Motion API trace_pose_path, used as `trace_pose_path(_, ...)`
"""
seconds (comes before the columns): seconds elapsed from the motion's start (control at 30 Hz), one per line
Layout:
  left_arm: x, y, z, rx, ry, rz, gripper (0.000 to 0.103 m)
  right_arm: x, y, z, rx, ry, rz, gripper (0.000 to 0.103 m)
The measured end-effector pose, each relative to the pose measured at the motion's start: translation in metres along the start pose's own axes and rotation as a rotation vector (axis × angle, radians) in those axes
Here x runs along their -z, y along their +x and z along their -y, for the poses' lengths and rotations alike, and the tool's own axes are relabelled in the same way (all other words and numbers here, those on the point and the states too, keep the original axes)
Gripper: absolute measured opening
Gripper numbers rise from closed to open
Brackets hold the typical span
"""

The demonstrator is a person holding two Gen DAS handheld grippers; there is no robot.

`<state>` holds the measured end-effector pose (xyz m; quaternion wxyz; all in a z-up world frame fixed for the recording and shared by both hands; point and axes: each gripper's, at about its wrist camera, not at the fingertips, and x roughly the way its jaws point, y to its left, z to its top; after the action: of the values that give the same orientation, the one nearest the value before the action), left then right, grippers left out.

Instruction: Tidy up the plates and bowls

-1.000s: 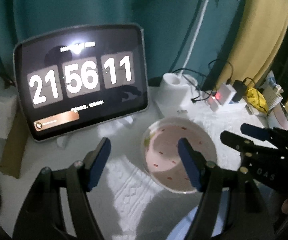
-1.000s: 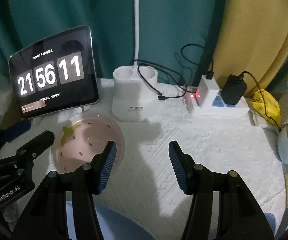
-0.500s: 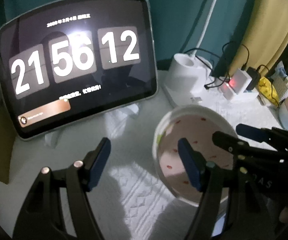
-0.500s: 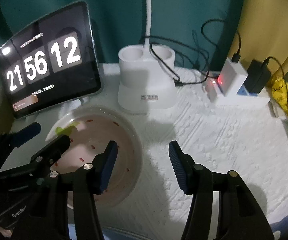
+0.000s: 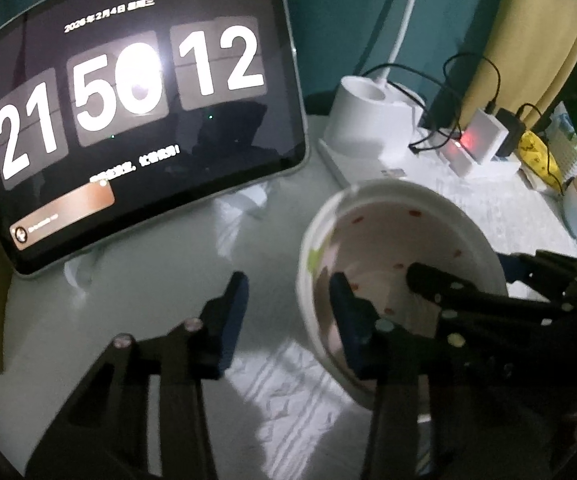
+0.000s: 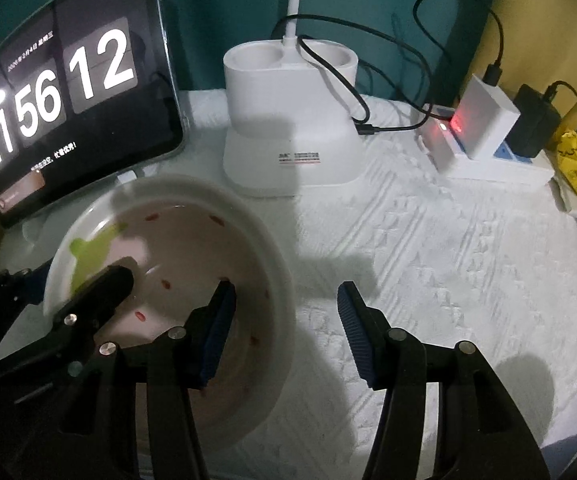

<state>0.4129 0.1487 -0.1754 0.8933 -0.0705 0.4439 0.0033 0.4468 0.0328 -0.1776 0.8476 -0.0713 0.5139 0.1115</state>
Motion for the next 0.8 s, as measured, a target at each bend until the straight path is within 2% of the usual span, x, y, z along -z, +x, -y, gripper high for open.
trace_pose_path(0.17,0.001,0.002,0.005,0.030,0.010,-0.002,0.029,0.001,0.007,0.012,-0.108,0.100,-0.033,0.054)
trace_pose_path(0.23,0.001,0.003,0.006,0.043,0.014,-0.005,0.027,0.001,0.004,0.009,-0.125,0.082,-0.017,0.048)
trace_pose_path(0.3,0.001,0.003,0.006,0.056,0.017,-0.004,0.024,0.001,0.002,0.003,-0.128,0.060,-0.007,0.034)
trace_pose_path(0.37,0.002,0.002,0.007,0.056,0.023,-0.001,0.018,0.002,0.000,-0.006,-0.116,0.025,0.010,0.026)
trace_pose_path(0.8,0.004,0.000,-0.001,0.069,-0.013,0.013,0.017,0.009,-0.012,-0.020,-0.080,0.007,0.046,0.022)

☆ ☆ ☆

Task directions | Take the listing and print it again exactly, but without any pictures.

Result of the task |
Motion API trace_pose_path, used as `trace_pose_path(_, ...)`
"""
seconds (comes before the columns): seconds elapsed from the motion's start (control at 30 Hz), one per line
Layout:
  left_arm: x, y, z, rx, ry, rz, gripper (0.000 to 0.103 m)
  right_arm: x, y, z, rx, ry, rz, gripper (0.000 to 0.103 m)
The measured end-effector pose, each relative to the pose measured at the motion's start: translation in metres along the start pose's own axes and rotation as a rotation vector (axis × angle, radians) in those axes
Here x runs along their -z, y along their +x and z along their -y, for the poses' lengths and rotations alike, and the tool's own axes are relabelled in the same way (all other words and numbers here, those on the point and the states too, keep the original axes)
Gripper: absolute measured opening
Gripper numbers rise from closed to open
Brackets hold the typical span
"""

The demonstrator is a person holding two Gen DAS handheld grippers; there is no robot.

`<state>` holds the measured end-effector pose (xyz m; quaternion wxyz; all in a z-up world frame fixed for the recording and shared by both hands; point and axes: each gripper's, at about its wrist camera, not at the fingertips, and x roughly the way its jaws point, y to its left, z to its top; after the action: of the values that give the same orientation, the one nearest the value before the action), left then right, grippers left out.

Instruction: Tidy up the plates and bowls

-1.000s: 
-1.000s: 
-0.500s: 
-0.500s: 
+0.000s: 
+0.000s: 

<state>0.4129 0.1487 -0.1754 0.8933 -0.0705 0.4439 0.0033 0.4468 0.0328 -0.1776 0.8476 -0.0713 0.5139 0.1115</state>
Motion for the next 0.8 s, as measured, a target at each bend until the straight path is within 2% of the usual span, x, y, z along -z, +x, -y, gripper high for open.
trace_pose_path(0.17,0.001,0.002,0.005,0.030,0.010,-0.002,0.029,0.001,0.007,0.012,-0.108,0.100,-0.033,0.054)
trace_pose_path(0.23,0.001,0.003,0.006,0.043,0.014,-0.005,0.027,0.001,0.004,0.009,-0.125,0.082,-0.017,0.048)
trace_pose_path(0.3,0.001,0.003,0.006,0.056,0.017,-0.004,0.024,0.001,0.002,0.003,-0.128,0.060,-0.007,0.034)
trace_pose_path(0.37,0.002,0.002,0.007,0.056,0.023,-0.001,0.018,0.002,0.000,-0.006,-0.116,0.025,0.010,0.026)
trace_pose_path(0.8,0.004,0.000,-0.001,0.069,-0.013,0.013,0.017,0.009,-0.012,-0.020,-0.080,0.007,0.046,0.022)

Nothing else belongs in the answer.